◆ **WORK INSTRUCTION**: Print the first line of the data below and every one after it, through the line containing "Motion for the", exactly as written.

◆ **SUPPLIED DATA**:
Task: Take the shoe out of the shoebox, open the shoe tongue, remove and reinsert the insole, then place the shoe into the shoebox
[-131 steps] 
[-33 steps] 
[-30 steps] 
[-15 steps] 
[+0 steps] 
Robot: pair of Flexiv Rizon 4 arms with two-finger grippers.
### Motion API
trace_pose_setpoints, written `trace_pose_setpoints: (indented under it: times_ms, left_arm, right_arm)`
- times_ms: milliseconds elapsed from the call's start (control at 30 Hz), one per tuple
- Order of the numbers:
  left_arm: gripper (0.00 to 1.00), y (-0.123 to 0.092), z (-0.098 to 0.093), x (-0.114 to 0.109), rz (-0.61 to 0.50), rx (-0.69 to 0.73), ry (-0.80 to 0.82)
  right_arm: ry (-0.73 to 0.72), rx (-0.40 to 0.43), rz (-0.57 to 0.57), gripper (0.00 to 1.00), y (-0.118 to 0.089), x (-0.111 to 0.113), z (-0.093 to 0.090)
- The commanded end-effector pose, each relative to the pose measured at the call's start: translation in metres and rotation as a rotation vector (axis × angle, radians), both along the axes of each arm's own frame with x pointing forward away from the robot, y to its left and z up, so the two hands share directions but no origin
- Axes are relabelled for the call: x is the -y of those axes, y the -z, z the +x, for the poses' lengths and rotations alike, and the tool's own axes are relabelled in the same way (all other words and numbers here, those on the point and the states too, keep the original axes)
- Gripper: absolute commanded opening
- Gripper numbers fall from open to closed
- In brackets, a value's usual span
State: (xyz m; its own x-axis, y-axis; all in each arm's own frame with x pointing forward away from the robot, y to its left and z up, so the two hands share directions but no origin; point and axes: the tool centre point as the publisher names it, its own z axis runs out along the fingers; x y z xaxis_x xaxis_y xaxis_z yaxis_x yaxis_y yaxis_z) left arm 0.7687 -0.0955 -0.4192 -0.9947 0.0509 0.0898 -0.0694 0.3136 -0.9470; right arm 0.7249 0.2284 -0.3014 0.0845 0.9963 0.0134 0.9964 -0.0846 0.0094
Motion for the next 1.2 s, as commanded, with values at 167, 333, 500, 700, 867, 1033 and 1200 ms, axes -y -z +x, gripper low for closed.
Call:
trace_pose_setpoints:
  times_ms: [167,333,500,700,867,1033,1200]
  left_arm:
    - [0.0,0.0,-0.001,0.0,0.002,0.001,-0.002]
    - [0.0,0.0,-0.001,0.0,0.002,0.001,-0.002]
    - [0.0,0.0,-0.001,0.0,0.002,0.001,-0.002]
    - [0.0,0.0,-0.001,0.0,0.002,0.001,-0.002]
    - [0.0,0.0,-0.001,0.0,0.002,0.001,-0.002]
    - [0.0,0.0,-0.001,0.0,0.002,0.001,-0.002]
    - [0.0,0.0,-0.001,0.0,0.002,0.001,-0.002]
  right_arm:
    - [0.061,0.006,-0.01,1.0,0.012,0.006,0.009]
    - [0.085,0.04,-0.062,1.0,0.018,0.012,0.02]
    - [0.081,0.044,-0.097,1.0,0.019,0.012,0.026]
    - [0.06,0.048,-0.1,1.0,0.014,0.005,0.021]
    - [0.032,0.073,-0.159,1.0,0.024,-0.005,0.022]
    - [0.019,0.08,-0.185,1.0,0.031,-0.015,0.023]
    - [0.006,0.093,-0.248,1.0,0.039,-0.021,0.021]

◆ **EXERCISE ANSWER**:
Task: Take the shoe out of the shoebox, open the shoe tongue, remove and reinsert the insole, then place the shoe into the shoebox
[-131 steps] 
[-33 steps] 
[-30 steps] 
[-15 steps] 
[+0 steps] 
Robot: pair of Flexiv Rizon 4 arms with two-finger grippers.
### Motion API
trace_pose_setpoints, written `trace_pose_setpoints: (indented under it: times_ms, left_arm, right_arm)`
- times_ms: milliseconds elapsed from the call's start (control at 30 Hz), one per tuple
- Order of the numbers:
  left_arm: gripper (0.00 to 1.00), y (-0.123 to 0.092), z (-0.098 to 0.093), x (-0.114 to 0.109), rz (-0.61 to 0.50), rx (-0.69 to 0.73), ry (-0.80 to 0.82)
  right_arm: ry (-0.73 to 0.72), rx (-0.40 to 0.43), rz (-0.57 to 0.57), gripper (0.00 to 1.00), y (-0.118 to 0.089), x (-0.111 to 0.113), z (-0.093 to 0.090)
- The commanded end-effector pose, each relative to the pose measured at the call's start: translation in metres and rotation as a rotation vector (axis × angle, radians), both along the axes of each arm's own frame with x pointing forward away from the robot, y to its left and z up, so the two hands share directions but no origin
- Axes are relabelled for the call: x is the -y of those axes, y the -z, z the +x, for the poses' lengths and rotations alike, and the tool's own axes are relabelled in the same way (all other words and numbers here, those on the point and the states too, keep the original axes)
- Gripper: absolute commanded opening
- Gripper numbers fall from open to closed
- In brackets, a value's usual span
State: (xyz m; its own x-axis, y-axis; all in each arm's own frame with x pointing forward away from the robot, y to its left and z up, so the two hands share directions but no origin; point and axes: the tool centre point as the publisher names it, its own z axis runs out along the fingers; x y z xaxis_x xaxis_y xaxis_z yaxis_x yaxis_y yaxis_z) left arm 0.7687 -0.0955 -0.4192 -0.9947 0.0509 0.0898 -0.0694 0.3136 -0.9470; right arm 0.7249 0.2284 -0.3014 0.0845 0.9963 0.0134 0.9964 -0.0846 0.0094
Motion for the next 1.2 s, as commanded, with values at 167, 333, 500, 700, 867, 1033 and 1200 ms, axes -y -z +x, gripper low for closed.

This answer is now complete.